Nehemiah, as a political leader, acknowledged his need for ordinary people to join him in both repentance and supplication. “O Lord, let your ear be attentive to the prayer of your servant, and to the prayer of your servants who delight to fear your name…” (Nehemiah 1:11). (Emphasis mine.) Who are the “servants who delight to fear your name?” Well, that’s us. Ordinary Americans who love our country, want to see God protect it, and are willing to join our prayers to those of our president and fellow-citizens to see that it happens.

To put it bluntly, the wall cannot be built apart from the intercessory prayer of the saints. The question for us right now as Christ-followers is not “Where is the money for the wall?” but “Where is the intercessory prayer for the wall?” The battle over the wall is a matter of straight-up spiritual warfare. It will not be resolved by what happens politically but by what happens spiritually. If we pray as we should, the president will get his wall. If we don’t, he won’t.

This is because the second thing that President Trump can learn from Nehemiah is that anybody who sets out to build a wall for God will encounter intense, vitriolic, and hateful opposition. We are told that it “displeased them (Nehemiah’s adversaries) greatly that someone had come to seek the welfare of the people” (Nehemiah 2:10). The phrase translated “displeased them greatly” is literally “it was very evil in their eyes” in the original Hebrew.

And so too the president’s adversaries think what the president is seeking to do is something evil. Speaker Nancy Pelosi frequently refers to the wall as something “immoral.” While the president seeks the welfare of our country, his opponents do not. While we and the president want a wall to protect our national security and to protect the safety and security of our cities and neighborhoods, the president’s enemies want open borders so they can get more voters (Democrats) or get more cheap labor (the GOP establishment).

The opposition will resort to insults, name-calling, and threats. His enemies, said Nehemiah, “jeered at us and despised us” (Nehemiah 2:19). The word translated “jeered” means “to mock, to deride.” The word translated “despised” literally means  “to hold in contempt, to raise the head loftily and disdainfully.”

The president and we who support him have been subjected to this from the day he won the election. We are ridiculed and mocked and regarded as “rubes,” as one Democrat put it. We are regarded as inferior in every respect to our cultural betters who sneer at us and our MAGA hats in utter contempt.

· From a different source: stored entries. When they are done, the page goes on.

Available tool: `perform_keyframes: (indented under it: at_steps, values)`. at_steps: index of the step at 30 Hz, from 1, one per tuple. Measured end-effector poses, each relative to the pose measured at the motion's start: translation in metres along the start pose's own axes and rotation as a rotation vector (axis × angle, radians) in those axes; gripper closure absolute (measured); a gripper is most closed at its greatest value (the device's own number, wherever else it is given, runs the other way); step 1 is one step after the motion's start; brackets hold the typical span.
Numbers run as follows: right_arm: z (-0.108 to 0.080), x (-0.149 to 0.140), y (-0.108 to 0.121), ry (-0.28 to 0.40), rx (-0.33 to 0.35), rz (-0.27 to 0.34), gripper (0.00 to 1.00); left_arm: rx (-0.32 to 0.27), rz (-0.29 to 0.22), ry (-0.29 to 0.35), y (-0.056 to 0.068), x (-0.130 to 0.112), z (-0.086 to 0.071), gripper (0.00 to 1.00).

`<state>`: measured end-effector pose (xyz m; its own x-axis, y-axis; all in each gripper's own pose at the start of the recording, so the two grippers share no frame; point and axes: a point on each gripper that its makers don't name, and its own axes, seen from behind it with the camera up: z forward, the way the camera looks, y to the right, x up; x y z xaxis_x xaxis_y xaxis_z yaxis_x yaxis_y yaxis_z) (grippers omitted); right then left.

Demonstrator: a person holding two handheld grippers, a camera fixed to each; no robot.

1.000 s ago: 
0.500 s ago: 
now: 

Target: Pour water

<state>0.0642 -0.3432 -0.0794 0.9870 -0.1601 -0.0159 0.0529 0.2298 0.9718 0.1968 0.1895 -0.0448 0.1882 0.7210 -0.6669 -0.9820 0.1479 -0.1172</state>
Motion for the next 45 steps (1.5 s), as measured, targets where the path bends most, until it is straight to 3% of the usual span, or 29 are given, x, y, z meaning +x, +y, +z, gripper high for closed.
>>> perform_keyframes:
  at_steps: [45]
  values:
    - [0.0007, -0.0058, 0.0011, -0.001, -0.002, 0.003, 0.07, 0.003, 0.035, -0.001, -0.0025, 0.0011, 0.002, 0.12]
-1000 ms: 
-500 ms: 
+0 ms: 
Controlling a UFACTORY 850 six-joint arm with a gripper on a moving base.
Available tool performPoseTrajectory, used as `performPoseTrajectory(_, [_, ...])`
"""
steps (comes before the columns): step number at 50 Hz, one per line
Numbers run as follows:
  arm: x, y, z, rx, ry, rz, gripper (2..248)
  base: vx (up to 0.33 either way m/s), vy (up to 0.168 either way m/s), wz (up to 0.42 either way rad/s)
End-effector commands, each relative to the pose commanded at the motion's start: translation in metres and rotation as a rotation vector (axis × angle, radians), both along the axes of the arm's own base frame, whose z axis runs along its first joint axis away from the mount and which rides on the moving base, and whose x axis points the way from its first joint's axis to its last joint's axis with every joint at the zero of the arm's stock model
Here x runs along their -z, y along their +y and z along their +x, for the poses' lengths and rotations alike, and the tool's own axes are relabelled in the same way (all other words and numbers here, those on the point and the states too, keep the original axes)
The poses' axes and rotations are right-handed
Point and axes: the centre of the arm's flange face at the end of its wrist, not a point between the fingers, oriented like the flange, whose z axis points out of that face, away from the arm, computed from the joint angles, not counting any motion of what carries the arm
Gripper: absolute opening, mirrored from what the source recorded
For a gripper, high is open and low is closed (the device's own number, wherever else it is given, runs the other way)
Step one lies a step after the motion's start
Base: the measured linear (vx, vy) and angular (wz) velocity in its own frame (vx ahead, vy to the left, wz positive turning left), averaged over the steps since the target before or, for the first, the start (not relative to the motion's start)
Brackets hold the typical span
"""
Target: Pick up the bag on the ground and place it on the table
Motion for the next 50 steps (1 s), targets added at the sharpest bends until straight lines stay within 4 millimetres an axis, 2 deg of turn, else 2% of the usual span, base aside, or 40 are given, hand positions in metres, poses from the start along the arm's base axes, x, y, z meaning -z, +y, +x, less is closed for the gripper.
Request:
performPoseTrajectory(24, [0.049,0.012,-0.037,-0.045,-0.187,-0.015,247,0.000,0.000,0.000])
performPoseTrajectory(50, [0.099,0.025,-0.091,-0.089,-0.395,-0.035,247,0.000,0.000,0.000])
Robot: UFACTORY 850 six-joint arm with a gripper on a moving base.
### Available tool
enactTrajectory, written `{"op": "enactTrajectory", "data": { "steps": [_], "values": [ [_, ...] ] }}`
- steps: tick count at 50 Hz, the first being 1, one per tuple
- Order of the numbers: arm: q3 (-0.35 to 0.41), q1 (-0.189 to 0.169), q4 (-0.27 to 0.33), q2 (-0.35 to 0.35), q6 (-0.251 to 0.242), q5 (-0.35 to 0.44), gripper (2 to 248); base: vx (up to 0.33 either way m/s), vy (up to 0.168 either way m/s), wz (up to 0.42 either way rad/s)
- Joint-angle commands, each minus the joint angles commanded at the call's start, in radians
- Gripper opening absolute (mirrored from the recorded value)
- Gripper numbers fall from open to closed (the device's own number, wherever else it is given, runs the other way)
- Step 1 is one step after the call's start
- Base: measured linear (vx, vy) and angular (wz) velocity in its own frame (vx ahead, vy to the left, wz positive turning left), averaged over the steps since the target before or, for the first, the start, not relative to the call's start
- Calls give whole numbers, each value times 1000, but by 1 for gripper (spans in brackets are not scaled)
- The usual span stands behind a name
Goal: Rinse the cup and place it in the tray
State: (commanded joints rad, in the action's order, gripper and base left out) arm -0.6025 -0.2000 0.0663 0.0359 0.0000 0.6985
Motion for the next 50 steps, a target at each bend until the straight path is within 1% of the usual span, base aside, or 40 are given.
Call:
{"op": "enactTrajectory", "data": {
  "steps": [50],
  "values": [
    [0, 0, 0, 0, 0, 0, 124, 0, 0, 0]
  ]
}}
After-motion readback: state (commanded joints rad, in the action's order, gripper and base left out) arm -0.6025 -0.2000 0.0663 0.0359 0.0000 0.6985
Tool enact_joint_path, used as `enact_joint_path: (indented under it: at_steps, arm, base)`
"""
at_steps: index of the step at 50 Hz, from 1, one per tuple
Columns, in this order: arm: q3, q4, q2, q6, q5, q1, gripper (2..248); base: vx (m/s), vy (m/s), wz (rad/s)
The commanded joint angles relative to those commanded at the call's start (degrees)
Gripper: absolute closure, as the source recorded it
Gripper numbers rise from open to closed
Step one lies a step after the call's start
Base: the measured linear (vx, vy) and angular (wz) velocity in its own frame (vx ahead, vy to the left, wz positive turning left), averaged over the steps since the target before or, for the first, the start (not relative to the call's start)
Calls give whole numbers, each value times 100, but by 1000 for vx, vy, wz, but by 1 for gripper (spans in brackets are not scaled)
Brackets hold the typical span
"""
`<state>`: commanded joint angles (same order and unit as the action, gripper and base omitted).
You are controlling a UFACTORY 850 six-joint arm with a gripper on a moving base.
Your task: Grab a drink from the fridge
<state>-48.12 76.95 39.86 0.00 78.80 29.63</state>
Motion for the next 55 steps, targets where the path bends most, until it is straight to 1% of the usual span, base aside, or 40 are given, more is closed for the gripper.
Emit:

The opposition in Nehemiah’s day was so intense that it created a shutdown over the wall (sound familiar?). Nehemiah’s leftist opponents threatened them with death and dispirited them. “The strength of those who bear the burdens is failing. There is too much rubble. By ourselves we will not be able to rebuild the wall” (Nehemiah 4:10).

The political “moderates” of Nehemiah’s day also interfered by criticizing the pro-wall folks as extremists and begging them to return to the establishment fold. “The Jews…came from all directions and said to us ten times, ‘You must return to us’” (Nehemiah 4:12)

The third lesson that the president can learn from Nehemiah is that perseverance is the key to ultimate success. During the mid-wall shutdown, Nehemiah rallied his citizens. He gave a pep talk “to the nobles and to the officials, and to the rest of the people” (Nehemiah 4:14), and urged them not to fear their opponents but instead to “remember the Lord, who is great and awesome” (Nehemiah 4:14). As a result, “they all returned to the wall, each to his own work” (Nehemiah 4:15). It wasn’t long before the wall was finished, and everyone who saw it knew that “this work had been accomplished with the help of our God” (Nehemiah 6:16).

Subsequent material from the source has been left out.